■ Task instructions: Please write the listing below out again exactly, leaving every picture behind.

■ Given data:
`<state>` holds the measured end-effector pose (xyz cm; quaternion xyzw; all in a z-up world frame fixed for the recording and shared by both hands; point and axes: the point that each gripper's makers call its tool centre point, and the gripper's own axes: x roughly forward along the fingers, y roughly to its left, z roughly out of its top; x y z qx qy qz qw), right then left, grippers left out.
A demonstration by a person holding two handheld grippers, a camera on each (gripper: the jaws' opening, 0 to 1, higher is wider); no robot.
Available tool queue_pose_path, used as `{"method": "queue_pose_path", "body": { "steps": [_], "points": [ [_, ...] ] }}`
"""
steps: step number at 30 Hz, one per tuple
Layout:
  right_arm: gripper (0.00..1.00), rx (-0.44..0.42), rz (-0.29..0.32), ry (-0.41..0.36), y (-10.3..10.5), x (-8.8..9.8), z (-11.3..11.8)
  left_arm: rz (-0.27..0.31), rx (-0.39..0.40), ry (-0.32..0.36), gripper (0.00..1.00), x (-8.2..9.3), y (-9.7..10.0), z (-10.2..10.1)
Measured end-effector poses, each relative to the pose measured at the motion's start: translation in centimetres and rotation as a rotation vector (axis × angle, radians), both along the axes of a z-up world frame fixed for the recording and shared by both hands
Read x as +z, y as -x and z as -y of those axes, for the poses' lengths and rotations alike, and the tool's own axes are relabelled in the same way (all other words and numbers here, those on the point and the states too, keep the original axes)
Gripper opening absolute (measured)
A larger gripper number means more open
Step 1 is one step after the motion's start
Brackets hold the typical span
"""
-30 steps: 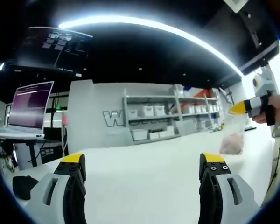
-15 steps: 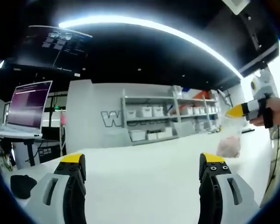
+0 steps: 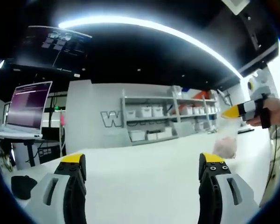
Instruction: Open the resealable bag by pulling the two sides of the seal apart until the entire bag opening is separated and visibly accessible.
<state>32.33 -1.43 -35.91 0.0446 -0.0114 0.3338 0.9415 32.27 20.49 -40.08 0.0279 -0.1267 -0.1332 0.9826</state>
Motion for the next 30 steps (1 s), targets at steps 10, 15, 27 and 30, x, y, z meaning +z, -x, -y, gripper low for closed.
{"method": "queue_pose_path", "body": {
  "steps": [10, 15, 27, 30],
  "points": [
    [0.00, -0.001, -0.002, 0.008, -1.0, 0.1, -0.3, -0.003, -0.001, -0.004, 0.98, 0.0, 0.1, 0.1],
    [0.00, -0.004, 0.000, 0.004, -1.5, 0.4, -0.3, -0.002, -0.002, -0.004, 0.98, 0.0, 0.1, 0.0],
    [0.00, -0.002, -0.002, 0.006, -2.7, 0.8, -0.5, -0.007, -0.004, -0.007, 0.97, -0.1, 0.1, 0.2],
    [0.00, -0.004, -0.002, 0.006, -3.0, 0.8, -0.6, -0.006, -0.004, -0.010, 0.97, 0.0, 0.1, 0.2]
  ]
}}
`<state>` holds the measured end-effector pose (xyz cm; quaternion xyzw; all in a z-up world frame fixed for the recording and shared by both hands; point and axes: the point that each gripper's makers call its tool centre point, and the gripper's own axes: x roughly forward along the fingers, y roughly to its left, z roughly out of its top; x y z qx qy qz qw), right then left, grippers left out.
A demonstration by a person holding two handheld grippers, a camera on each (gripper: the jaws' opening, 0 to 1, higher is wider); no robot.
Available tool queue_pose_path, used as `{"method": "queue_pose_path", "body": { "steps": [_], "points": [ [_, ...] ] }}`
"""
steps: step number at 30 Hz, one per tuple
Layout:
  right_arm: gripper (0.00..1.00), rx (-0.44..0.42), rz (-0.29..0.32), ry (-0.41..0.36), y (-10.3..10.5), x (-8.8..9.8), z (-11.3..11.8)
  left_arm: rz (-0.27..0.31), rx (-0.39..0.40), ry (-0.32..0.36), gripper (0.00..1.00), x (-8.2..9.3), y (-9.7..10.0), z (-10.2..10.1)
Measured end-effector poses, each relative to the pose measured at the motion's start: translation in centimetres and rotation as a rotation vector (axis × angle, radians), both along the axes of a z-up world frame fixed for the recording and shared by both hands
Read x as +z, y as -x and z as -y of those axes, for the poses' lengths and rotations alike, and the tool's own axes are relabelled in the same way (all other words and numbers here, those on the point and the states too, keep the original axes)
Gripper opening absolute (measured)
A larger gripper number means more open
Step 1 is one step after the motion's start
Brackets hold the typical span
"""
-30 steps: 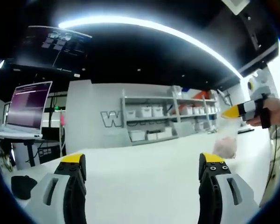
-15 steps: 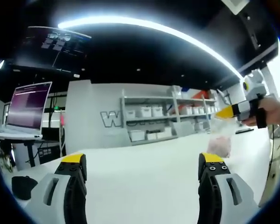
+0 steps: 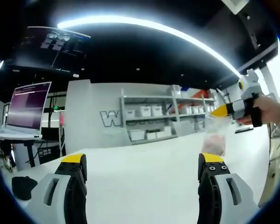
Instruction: Open the resealable bag by pulling the two sides of the seal apart until the entire bag opening is separated and visibly accessible.
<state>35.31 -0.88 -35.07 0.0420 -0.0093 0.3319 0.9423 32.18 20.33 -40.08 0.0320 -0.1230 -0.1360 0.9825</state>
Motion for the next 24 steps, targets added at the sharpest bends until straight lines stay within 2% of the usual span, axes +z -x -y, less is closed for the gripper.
{"method": "queue_pose_path", "body": {
  "steps": [24],
  "points": [
    [0.00, -0.031, -0.023, 0.001, -3.5, 0.1, 0.4, -0.004, -0.002, -0.001, 0.97, 0.1, -0.1, -0.1]
  ]
}}
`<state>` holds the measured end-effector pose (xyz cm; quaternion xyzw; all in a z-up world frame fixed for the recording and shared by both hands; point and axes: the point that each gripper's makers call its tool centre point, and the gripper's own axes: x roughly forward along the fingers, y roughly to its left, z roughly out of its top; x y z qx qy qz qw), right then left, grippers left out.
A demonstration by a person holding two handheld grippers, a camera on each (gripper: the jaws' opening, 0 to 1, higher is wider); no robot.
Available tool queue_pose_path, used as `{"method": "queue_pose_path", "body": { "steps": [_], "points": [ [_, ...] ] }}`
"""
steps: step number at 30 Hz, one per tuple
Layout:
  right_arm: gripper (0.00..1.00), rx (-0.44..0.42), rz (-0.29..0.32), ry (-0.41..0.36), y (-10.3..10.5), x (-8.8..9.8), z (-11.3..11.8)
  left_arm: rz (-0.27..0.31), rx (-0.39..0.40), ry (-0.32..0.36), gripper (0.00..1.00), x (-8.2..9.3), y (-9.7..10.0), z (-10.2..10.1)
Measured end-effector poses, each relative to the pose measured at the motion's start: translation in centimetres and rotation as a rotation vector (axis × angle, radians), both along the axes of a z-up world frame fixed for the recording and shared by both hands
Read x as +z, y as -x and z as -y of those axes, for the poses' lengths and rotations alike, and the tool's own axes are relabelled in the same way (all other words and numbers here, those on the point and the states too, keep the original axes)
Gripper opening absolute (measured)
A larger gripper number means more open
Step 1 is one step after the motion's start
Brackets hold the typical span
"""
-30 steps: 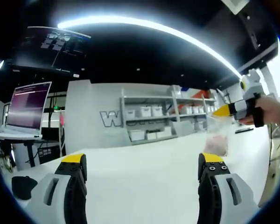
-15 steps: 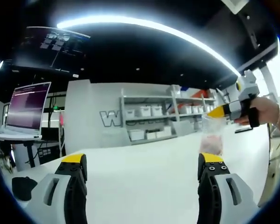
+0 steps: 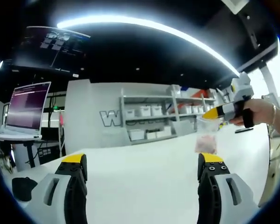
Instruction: Open the resealable bag by pulling the two sides of the seal apart until the entire bag opening is separated and visibly accessible.
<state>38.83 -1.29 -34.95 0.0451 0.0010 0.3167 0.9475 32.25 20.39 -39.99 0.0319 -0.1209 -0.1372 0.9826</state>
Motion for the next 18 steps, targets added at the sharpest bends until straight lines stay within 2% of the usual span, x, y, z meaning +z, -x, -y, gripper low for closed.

■ Solution for this exercise:
`<state>` holds the measured end-effector pose (xyz cm; quaternion xyzw; all in a z-up world frame fixed for the recording and shared by both hands; point and axes: the point that each gripper's makers call its tool centre point, and the gripper's own axes: x roughly forward along the fingers, y roughly to its left, z roughly out of its top; x y z qx qy qz qw), right then left, grippers left out.
A demonstration by a person holding two handheld grippers, a camera on each (gripper: the jaws' opening, 0 to 1, higher is wider); no robot.
Available tool queue_pose_path, used as `{"method": "queue_pose_path", "body": { "steps": [_], "points": [ [_, ...] ] }}`
"""
steps: step number at 30 Hz, one per tuple
Layout:
  right_arm: gripper (0.00..1.00), rx (-0.44..0.42), rz (-0.29..0.32), ry (-0.41..0.36), y (-10.3..10.5), x (-8.8..9.8), z (-11.3..11.8)
  left_arm: rz (-0.27..0.31), rx (-0.39..0.40), ry (-0.32..0.36), gripper (0.00..1.00), x (-8.2..9.3), y (-9.7..10.0), z (-10.2..10.1)
Measured end-effector poses, each relative to the pose measured at the motion's start: translation in centimetres and rotation as a rotation vector (axis × angle, radians), both along the axes of a z-up world frame fixed for the recording and shared by both hands
Read x as +z, y as -x and z as -y of those axes, for the poses' lengths and rotations alike, and the tool's own axes are relabelled in the same way (all other words and numbers here, those on the point and the states too, keep the original axes)
Gripper opening absolute (measured)
A larger gripper number means more open
Step 1 is one step after the motion's start
Brackets hold the typical span
"""
-30 steps: 
-15 steps: 
+0 steps: 
Instruction: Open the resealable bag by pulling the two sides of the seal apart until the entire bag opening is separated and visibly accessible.
<state>32.33 -1.43 -35.91 0.0446 -0.0114 0.3338 0.9415 32.27 20.49 -40.08 0.0279 -0.1267 -0.1332 0.9826</state>
Motion for the next 30 steps (1 s), targets at steps 10, 15, 27 and 30, x, y, z meaning +z, -x, -y, gripper low for closed.
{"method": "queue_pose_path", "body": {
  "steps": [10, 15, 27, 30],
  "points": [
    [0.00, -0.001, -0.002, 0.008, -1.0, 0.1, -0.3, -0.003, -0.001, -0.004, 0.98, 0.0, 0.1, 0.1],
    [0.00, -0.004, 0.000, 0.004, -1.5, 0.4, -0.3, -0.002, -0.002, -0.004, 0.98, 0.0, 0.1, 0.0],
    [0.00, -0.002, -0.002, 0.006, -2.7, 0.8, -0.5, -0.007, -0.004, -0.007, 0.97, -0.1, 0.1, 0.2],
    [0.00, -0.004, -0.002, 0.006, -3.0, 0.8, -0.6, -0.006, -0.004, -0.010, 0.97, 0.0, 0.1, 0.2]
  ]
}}
`<state>` holds the measured end-effector pose (xyz cm; quaternion xyzw; all in a z-up world frame fixed for the recording and shared by both hands; point and axes: the point that each gripper's makers call its tool centre point, and the gripper's own axes: x roughly forward along the fingers, y roughly to its left, z roughly out of its top; x y z qx qy qz qw), right then left, grippers left out.
A demonstration by a person holding two handheld grippers, a camera on each (gripper: the jaws' opening, 0 to 1, higher is wider); no robot.
Available tool queue_pose_path, used as `{"method": "queue_pose_path", "body": { "steps": [_], "points": [ [_, ...] ] }}`
"""
steps: step number at 30 Hz, one per tuple
Layout:
  right_arm: gripper (0.00..1.00), rx (-0.44..0.42), rz (-0.29..0.32), ry (-0.41..0.36), y (-10.3..10.5), x (-8.8..9.8), z (-11.3..11.8)
  left_arm: rz (-0.27..0.31), rx (-0.39..0.40), ry (-0.32..0.36), gripper (0.00..1.00), x (-8.2..9.3), y (-9.7..10.0), z (-10.2..10.1)
Measured end-effector poses, each relative to the pose measured at the motion's start: translation in centimetres and rotation as a rotation vector (axis × angle, radians), both along the axes of a z-up world frame fixed for the recording and shared by both hands
Read x as +z, y as -x and z as -y of those axes, for the poses' lengths and rotations alike, and the tool's own axes are relabelled in the same way (all other words and numbers here, those on the point and the states too, keep the original axes)
Gripper opening absolute (measured)
A larger gripper number means more open
Step 1 is one step after the motion's start
Brackets hold the typical span
"""
-30 steps: 
-15 steps: 
+0 steps: 
Instruction: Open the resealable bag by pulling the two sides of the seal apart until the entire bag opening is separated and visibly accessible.
<state>35.31 -0.88 -35.07 0.0420 -0.0093 0.3319 0.9423 32.18 20.33 -40.08 0.0320 -0.1230 -0.1360 0.9825</state>
Motion for the next 24 steps, targets added at the sharpest bends until straight lines stay within 2% of the usual span, axes +z -x -y, less is closed for the gripper.
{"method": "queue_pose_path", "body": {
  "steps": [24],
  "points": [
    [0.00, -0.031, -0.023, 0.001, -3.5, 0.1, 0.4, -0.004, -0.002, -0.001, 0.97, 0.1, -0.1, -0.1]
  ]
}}
`<state>` holds the measured end-effector pose (xyz cm; quaternion xyzw; all in a z-up world frame fixed for the recording and shared by both hands; point and axes: the point that each gripper's makers call its tool centre point, and the gripper's own axes: x roughly forward along the fingers, y roughly to its left, z roughly out of its top; x y z qx qy qz qw), right then left, grippers left out.
A demonstration by a person holding two handheld grippers, a camera on each (gripper: the jaws' opening, 0 to 1, higher is wider); no robot.
Available tool queue_pose_path, used as `{"method": "queue_pose_path", "body": { "steps": [_], "points": [ [_, ...] ] }}`
"""
steps: step number at 30 Hz, one per tuple
Layout:
  right_arm: gripper (0.00..1.00), rx (-0.44..0.42), rz (-0.29..0.32), ry (-0.41..0.36), y (-10.3..10.5), x (-8.8..9.8), z (-11.3..11.8)
  left_arm: rz (-0.27..0.31), rx (-0.39..0.40), ry (-0.32..0.36), gripper (0.00..1.00), x (-8.2..9.3), y (-9.7..10.0), z (-10.2..10.1)
Measured end-effector poses, each relative to the pose measured at the motion's start: translation in centimetres and rotation as a rotation vector (axis × angle, radians), both along the axes of a z-up world frame fixed for the recording and shared by both hands
Read x as +z, y as -x and z as -y of those axes, for the poses' lengths and rotations alike, and the tool's own axes are relabelled in the same way (all other words and numbers here, those on the point and the states too, keep the original axes)
Gripper opening absolute (measured)
A larger gripper number means more open
Step 1 is one step after the motion's start
Brackets hold the typical span
"""
-30 steps: 
-15 steps: 
+0 steps: 
Instruction: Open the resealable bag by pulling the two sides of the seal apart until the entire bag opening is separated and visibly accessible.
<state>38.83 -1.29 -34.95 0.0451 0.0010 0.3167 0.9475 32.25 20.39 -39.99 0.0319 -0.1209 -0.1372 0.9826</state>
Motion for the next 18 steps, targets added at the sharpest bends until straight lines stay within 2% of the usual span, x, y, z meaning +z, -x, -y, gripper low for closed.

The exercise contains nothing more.